How many more pranks occurred that included Southern Island or the lighthouse will probably never be known, but it was Samuel Bickford who apparently had the last laugh, remnants of which are still at the lighthouse today besides the gravestones and Checker Cab engine block. Because of Bickford’s business association with the Scammell China Company who produced all of the branded dinnerware for the Bickford’s restaurants, Samuel was able to take photos of the three men and have them especially produced on a limited set of china to be used out at the lighthouse for when the three were present.

Jamie Wyeth’s mother, Betsy, discovered some pieces left in the lighthouse cabinets, but it is the coffee cup, in possession of Samuel Bickford’s grandson that shows the real joke. Adriel Bird’s photo is alone on the inside of the cup and gets covered by coffee when filled. Given that his main claim to business fame was his La Touraine Coffee Company during that era, it was a permanent jab that can be appreciated even today.

The Santas

But the story does not end here. What was amazing to discover through further research was that these three men were the benefactors who sponsored the early annual flights of the Flying Santa program at the same time they owned Tenants Harbor Lighthouse and even were on some of the flights dropping packages to lighthouse families! Alan L. Bird, Adriel’s uncle, who was also a well-known lawyer in Rockland, was the sponsor of the second Flying Santa Christmas flight, piloted by William H. Wincapaw in 1930. Alan was aboard the plane that year dropping packages of newspapers and magazines to around 25 lighthouses located in the Penobscot Bay district, including Tenant’s Harbor Light.

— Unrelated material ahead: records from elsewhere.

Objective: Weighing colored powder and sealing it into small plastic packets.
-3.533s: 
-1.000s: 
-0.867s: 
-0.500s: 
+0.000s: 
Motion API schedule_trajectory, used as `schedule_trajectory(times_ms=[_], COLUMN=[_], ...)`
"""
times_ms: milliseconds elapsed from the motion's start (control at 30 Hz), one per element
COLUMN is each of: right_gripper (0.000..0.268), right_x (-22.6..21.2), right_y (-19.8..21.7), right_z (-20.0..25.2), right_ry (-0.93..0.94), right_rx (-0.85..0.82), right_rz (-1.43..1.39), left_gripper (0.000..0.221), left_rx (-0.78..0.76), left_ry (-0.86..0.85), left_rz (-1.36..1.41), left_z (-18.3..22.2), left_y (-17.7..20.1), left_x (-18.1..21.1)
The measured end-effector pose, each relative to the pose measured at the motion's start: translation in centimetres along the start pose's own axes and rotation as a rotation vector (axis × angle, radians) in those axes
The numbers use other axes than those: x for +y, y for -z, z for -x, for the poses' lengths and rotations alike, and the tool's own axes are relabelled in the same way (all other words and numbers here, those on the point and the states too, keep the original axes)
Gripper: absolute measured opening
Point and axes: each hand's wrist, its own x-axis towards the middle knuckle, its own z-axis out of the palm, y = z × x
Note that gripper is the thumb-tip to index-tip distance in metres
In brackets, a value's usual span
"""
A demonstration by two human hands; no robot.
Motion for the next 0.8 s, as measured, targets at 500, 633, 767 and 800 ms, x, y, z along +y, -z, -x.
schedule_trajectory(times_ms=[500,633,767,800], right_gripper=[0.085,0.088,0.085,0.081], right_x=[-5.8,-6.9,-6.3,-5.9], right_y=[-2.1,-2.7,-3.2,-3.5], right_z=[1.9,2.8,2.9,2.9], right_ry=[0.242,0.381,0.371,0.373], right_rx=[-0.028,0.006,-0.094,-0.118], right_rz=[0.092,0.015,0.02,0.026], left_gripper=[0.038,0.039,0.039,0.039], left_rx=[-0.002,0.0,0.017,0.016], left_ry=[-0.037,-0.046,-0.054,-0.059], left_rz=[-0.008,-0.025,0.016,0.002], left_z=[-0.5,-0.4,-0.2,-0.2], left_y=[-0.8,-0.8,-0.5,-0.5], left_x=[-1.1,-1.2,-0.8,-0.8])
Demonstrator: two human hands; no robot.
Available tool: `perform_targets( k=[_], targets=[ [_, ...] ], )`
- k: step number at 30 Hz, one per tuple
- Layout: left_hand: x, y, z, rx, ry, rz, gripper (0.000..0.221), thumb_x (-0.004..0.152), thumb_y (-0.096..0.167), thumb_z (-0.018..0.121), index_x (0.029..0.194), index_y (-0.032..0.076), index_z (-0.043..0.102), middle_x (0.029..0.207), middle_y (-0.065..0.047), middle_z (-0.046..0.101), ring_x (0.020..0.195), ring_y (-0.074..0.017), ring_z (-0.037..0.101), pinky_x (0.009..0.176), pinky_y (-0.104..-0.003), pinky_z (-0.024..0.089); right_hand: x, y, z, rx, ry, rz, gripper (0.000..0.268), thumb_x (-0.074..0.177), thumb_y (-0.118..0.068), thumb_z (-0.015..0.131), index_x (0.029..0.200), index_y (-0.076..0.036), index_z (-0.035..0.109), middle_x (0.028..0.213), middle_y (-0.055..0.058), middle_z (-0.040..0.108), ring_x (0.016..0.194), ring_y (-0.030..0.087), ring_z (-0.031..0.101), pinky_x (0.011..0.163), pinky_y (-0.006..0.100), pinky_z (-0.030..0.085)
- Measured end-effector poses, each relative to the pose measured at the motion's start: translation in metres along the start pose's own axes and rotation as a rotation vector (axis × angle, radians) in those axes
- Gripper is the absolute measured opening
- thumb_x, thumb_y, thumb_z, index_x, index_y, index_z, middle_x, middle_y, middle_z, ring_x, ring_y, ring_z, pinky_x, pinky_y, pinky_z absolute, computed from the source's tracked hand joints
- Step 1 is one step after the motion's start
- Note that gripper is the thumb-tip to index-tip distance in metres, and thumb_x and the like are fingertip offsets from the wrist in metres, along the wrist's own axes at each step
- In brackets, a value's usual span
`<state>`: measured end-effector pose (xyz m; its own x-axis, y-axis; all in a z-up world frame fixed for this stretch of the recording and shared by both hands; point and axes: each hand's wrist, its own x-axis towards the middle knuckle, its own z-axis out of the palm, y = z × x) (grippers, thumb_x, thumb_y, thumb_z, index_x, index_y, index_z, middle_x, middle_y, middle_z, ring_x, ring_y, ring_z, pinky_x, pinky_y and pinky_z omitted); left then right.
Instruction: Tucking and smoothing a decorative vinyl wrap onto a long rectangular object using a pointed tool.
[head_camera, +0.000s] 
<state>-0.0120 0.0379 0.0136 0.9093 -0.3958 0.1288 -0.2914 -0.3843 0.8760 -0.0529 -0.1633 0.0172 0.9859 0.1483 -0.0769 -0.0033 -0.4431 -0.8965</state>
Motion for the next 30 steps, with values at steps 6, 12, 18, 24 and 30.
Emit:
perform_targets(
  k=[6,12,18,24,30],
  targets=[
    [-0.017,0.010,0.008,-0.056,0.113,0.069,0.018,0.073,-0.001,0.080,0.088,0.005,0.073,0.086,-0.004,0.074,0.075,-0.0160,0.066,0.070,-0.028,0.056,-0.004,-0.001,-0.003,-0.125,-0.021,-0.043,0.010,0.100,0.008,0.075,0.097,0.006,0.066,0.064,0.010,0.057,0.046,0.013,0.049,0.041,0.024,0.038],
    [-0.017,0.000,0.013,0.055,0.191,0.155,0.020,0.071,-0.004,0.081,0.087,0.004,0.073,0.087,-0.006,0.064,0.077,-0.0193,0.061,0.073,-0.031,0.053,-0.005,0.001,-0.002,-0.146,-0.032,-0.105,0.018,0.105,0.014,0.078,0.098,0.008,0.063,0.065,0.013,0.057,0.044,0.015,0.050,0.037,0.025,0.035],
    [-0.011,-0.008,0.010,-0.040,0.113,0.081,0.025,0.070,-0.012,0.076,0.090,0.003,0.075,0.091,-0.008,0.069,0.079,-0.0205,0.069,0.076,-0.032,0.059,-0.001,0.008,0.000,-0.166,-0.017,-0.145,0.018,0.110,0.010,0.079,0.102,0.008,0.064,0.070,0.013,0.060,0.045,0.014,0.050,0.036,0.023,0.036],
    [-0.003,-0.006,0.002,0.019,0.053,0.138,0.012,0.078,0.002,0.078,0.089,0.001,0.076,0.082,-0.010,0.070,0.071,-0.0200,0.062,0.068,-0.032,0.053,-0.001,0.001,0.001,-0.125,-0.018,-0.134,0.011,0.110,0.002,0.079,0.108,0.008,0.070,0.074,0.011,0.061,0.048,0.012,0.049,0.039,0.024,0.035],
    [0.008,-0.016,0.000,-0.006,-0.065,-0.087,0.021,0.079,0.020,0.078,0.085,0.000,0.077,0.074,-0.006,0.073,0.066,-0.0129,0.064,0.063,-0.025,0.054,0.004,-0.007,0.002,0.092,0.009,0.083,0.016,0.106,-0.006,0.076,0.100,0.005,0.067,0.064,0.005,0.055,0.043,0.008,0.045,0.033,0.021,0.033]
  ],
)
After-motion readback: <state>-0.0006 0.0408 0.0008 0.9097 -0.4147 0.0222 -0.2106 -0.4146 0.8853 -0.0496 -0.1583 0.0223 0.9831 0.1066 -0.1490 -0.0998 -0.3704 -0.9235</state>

By the fourth year in 1933, Adriel Bird had taken over the sponsorship of the flight which was made in one of his La Touraine Coffee Company planes. Wincapaw had frequently piloted Bird on business trips during this time, so the flight originated out of Boston and Adriel was even onboard to drop the packages to the lighthouse keepers, which now included a pound of his La Touraine coffee. Not surprisingly, the third passenger on this occasion was none other than Samuel Bickford, who came along for the ride and presumably helped with the present drops.

1935 was when the three businessmen bought Tenant’s Harbor Lighthouse. Who knows but that Bickford and Bird’s Flying Santa adventures and sponsorship helped inspire their purchase of the lighthouse, and conversely, their ownership of the lighthouse kept their interest going in sponsoring the Flying Santa for years to come. A Christmas card sent out by Adriel Bird that year shows Tenants Harbor Lighthouse on the front and a La Touraine-marked plane flying over it.

That year, the program extended to the point of needing a second plane that 17-year-old William Wincapaw Jr piloted. Newspapers across the country ran a photo of Adriel Bird helping the two Wincapaws load packages for the flight.

By 1936, the Flying Santa Christmas deliveries had extended from Minot’s Ledge Lighthouse in Massachusetts and northeast to Grand Manan and required the two planes to make two separate runs to cover all the stations. The gift bundles were upgraded to include cookies, silk hose (for the wives), almanacs and another book, candy, cigarettes, as well as the former coffee, magazines and newspapers.

The Bangor Daily News reported that, “Assisting Wincapaw in preparing the 1936 Christmas flight are three business men, each of whom has done considerable flying with the veteran pilot. They are Adriel U. Bird of Boston, and Edwin J. Beinecke and Samuel L. Bickford, both of New York.

So, during the 1930s, all three of the Tenants Harbor Lighthouse owners were participating in the annual lighthouse Santa event, sometimes flying with Wincapaw, and all at least involved in providing the funding and planes necessary to deliver the packages into the hands of New England coastal lighthouse keepers during those early years. Eventually, Bickford-owned planes were used and Edward Rowe Snow took over the role as the Flying Santa until 1980. The program proudly continues today by means of helicopters to bring yuletide cheer to various Coast Guard stations.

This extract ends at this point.